Hydrogel-mediated delivery of baicalein for the effective therapy of MRSA-infected diabetic wounds by immune response and moderate photothermal effects

Abstract

Persistent bacterial infections and the imbalance in immune regulation induced by oxidative stress present a significant challenge in diabetic wound healing. In this study, we developed a novel dual-network hydrogel system composed of chitosan/polyacrylic acid (PEC) and polyoxometalate PMo₁₂ (PMo₁₂-PEC) loaded with baicalein (BA), designated as PMo₁₂-BA-PEC, for the treatment of methicillin-resistant Staphylococcus aureus (MRSA)-infected diabetic wounds. The hydrogel demonstrated enhanced mechanical strength and elasticity, facilitating effective wound adherence and accommodating tissue movement. Upon 808 nm near-infrared (NIR) light irradiation, the photothermal properties of PMo₁₂ enabled controlled low-temperature hyperthermia and accelerated BA release.

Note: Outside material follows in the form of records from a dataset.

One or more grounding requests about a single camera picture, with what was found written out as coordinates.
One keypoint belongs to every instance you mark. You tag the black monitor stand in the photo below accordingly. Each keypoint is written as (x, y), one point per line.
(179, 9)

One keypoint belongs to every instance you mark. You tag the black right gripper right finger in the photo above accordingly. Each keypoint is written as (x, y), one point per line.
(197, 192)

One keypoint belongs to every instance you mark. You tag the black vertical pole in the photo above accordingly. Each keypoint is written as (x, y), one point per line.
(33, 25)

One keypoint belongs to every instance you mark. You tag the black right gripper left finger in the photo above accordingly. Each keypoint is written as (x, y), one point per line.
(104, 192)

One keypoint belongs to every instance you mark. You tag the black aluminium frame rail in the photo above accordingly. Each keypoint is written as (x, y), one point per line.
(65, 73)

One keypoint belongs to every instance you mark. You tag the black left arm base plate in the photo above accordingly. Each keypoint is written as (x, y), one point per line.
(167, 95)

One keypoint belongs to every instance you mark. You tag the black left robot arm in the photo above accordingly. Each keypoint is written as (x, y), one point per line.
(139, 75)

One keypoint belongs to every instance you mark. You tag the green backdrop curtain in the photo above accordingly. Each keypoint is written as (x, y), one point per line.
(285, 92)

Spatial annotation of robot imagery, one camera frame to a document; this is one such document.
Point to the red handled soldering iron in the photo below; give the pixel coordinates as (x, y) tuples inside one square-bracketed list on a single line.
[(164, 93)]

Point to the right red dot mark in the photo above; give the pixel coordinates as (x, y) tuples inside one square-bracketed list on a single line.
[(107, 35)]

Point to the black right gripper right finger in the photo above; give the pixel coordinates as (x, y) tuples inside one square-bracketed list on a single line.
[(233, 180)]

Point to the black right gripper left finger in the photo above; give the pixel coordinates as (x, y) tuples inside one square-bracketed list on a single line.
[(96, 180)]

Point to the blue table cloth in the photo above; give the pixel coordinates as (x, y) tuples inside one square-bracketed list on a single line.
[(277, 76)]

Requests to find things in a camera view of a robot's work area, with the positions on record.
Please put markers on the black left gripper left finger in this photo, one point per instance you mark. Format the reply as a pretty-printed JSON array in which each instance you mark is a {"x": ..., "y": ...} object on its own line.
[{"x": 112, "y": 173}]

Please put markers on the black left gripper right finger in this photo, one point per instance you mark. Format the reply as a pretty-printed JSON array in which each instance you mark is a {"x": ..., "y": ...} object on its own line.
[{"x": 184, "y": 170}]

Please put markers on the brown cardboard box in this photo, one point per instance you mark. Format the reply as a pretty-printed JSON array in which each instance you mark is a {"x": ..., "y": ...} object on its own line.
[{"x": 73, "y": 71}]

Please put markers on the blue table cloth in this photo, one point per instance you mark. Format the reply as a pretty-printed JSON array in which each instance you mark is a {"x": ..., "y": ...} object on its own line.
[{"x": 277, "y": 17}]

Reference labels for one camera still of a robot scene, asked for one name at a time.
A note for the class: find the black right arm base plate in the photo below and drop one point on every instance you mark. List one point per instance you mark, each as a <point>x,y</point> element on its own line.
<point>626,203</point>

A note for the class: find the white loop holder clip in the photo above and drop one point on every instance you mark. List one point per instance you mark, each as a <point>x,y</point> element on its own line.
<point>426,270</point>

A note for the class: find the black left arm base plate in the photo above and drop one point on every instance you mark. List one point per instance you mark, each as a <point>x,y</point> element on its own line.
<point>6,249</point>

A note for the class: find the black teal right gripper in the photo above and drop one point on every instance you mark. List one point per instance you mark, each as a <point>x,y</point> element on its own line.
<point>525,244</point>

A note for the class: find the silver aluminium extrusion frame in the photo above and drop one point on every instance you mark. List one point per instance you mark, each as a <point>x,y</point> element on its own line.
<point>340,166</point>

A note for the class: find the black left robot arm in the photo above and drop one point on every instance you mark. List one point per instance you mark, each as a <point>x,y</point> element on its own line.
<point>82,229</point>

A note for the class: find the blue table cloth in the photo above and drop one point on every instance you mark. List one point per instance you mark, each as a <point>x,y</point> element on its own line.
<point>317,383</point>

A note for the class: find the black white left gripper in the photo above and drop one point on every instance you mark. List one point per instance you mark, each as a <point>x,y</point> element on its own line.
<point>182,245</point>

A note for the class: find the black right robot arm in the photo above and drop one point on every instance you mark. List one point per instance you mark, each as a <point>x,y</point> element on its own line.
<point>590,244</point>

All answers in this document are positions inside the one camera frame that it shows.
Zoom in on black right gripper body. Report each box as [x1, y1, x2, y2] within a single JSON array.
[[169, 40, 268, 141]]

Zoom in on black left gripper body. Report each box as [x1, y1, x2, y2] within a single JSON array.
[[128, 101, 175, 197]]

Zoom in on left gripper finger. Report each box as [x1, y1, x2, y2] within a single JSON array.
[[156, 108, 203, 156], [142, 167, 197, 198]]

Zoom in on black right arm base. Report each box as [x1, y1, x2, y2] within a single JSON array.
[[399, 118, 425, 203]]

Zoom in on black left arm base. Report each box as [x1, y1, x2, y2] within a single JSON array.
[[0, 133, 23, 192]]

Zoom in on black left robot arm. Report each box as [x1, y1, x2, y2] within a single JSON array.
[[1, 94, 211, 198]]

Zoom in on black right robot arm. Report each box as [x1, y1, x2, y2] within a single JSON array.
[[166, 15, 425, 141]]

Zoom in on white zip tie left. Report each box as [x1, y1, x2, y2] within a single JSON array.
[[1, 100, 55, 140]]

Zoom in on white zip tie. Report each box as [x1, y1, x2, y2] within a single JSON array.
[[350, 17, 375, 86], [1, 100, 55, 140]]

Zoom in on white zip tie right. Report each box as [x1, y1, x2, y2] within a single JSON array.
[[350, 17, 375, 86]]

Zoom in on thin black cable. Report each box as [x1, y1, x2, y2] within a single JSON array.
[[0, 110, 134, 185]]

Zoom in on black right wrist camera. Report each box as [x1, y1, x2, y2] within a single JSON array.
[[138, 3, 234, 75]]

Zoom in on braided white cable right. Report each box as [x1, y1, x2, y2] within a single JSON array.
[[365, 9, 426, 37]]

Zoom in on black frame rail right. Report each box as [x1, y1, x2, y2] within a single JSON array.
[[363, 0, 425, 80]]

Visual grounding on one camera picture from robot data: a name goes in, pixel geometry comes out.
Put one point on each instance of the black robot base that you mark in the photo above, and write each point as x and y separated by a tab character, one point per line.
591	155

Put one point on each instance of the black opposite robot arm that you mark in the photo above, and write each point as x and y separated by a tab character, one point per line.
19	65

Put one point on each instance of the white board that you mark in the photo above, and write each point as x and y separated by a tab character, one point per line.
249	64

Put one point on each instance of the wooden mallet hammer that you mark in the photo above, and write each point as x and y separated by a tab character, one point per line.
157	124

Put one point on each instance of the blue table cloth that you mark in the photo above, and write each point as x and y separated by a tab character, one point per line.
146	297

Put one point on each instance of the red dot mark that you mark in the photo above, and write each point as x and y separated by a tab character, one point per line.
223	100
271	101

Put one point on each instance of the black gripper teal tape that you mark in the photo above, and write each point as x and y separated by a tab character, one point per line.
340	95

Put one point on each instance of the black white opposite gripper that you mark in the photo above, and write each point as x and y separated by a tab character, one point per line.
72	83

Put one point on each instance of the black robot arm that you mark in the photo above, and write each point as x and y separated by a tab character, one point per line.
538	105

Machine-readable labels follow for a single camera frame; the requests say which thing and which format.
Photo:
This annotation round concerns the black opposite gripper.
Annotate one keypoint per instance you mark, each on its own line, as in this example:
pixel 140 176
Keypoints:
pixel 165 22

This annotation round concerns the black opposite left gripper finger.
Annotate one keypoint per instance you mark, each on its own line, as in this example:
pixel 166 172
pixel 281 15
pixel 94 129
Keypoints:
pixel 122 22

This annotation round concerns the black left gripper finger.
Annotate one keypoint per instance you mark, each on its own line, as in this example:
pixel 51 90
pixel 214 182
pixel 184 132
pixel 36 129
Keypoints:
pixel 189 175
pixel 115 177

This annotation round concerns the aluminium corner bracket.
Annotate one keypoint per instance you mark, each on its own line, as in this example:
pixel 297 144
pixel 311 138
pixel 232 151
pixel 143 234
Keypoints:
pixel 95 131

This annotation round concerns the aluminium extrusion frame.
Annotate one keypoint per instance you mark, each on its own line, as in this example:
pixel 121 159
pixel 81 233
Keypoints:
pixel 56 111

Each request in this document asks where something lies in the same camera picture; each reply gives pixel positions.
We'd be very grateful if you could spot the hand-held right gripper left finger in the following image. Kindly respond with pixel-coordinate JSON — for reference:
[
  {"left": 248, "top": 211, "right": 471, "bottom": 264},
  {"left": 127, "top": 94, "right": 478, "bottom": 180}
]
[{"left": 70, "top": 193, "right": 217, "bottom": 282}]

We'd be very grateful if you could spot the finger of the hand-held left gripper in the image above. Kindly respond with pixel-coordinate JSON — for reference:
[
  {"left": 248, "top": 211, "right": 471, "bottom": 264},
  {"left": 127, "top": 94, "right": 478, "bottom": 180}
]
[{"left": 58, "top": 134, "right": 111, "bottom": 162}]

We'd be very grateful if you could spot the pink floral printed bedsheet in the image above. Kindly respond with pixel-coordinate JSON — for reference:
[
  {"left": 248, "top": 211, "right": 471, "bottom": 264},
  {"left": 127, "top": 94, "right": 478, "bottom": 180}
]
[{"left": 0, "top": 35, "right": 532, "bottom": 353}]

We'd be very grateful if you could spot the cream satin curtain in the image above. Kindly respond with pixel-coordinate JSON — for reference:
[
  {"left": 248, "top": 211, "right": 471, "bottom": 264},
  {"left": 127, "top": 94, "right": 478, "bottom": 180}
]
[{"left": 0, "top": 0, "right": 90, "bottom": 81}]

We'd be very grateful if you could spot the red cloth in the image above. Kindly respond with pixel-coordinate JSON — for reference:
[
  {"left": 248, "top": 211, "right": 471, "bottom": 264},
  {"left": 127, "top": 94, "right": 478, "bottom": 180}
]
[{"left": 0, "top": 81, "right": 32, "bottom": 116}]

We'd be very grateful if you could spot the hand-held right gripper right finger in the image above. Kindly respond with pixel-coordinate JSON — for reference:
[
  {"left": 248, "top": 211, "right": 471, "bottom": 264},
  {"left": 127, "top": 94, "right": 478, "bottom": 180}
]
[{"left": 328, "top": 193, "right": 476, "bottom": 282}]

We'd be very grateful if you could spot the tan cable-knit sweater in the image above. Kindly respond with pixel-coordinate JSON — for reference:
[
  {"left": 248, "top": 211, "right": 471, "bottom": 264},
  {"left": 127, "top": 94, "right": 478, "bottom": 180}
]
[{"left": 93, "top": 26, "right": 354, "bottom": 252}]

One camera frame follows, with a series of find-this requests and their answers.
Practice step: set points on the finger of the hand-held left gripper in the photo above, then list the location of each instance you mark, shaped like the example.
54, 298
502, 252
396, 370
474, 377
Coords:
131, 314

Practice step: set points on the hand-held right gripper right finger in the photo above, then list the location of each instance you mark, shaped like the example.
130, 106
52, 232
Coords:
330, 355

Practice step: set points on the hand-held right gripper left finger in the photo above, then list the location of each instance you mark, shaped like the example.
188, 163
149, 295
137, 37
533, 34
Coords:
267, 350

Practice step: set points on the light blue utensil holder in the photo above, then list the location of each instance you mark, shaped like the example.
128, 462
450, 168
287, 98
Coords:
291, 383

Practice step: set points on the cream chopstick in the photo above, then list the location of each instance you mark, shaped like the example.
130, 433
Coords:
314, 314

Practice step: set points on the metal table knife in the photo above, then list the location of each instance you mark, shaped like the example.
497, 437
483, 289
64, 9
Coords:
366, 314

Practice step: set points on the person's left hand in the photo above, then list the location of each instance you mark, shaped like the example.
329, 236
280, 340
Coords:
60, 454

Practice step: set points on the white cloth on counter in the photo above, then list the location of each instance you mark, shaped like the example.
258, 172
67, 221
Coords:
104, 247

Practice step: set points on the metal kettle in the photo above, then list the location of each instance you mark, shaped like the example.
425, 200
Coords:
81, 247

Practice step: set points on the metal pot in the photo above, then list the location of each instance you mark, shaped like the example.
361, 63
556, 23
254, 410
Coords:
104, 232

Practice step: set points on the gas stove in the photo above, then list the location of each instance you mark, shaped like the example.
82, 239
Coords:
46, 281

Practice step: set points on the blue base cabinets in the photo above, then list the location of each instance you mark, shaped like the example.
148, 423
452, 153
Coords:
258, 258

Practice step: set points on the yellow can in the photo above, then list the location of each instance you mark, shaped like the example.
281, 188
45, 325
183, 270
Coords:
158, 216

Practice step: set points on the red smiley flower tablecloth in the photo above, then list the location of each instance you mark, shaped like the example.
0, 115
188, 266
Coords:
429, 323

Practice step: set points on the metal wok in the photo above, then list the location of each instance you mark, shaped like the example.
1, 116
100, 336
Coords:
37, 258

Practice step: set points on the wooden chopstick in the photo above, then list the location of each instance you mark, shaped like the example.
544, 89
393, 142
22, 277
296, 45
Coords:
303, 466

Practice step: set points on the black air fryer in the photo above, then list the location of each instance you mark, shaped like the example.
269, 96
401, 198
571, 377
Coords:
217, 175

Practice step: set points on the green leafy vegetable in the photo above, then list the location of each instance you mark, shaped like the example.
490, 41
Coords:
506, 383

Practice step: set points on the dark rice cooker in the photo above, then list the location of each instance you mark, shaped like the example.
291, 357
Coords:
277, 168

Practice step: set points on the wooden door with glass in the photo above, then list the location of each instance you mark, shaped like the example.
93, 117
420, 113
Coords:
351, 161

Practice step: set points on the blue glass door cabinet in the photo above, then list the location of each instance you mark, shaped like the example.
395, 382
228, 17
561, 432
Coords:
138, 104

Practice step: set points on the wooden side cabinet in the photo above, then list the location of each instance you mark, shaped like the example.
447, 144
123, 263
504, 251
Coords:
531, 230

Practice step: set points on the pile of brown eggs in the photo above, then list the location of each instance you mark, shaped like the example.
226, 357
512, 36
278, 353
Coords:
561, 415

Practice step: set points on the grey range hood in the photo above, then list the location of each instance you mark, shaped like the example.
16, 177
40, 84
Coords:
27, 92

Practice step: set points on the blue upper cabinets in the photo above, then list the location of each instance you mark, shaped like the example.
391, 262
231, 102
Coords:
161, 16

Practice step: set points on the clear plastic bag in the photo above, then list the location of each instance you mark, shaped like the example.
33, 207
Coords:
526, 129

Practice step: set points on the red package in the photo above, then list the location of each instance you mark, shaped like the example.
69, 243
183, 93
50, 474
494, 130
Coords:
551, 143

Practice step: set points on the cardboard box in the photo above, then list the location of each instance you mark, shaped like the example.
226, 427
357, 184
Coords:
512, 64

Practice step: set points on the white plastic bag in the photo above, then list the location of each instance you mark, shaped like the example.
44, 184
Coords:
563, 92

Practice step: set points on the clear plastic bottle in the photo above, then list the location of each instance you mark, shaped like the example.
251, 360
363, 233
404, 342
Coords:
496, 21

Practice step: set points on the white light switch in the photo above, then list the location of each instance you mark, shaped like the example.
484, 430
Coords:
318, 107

Remarkably, the hydrogel achieved an antibacterial efficacy of 99.45% ± 0.12% against MRSA following 5 minutes of NIR exposure while exhibiting potent antioxidant and anti-inflammatory capabilities to scavenge reactive oxygen species and mitigate inflammatory responses. Comprehensive evaluation revealed that the PMo₁₂-BA-PEC hydrogel significantly promoted angiogenesis, enhanced collagen deposition, inhibited bacterial growth, and modulated immune regulation, thereby accelerating the wound healing process in diabetic rat models. These findings suggest that the PMo₁₂-BA-PEC hydrogel represents a promising biomaterial platform for clinical management of diabetic wounds and potential treatment of oxidative stress-related disorders.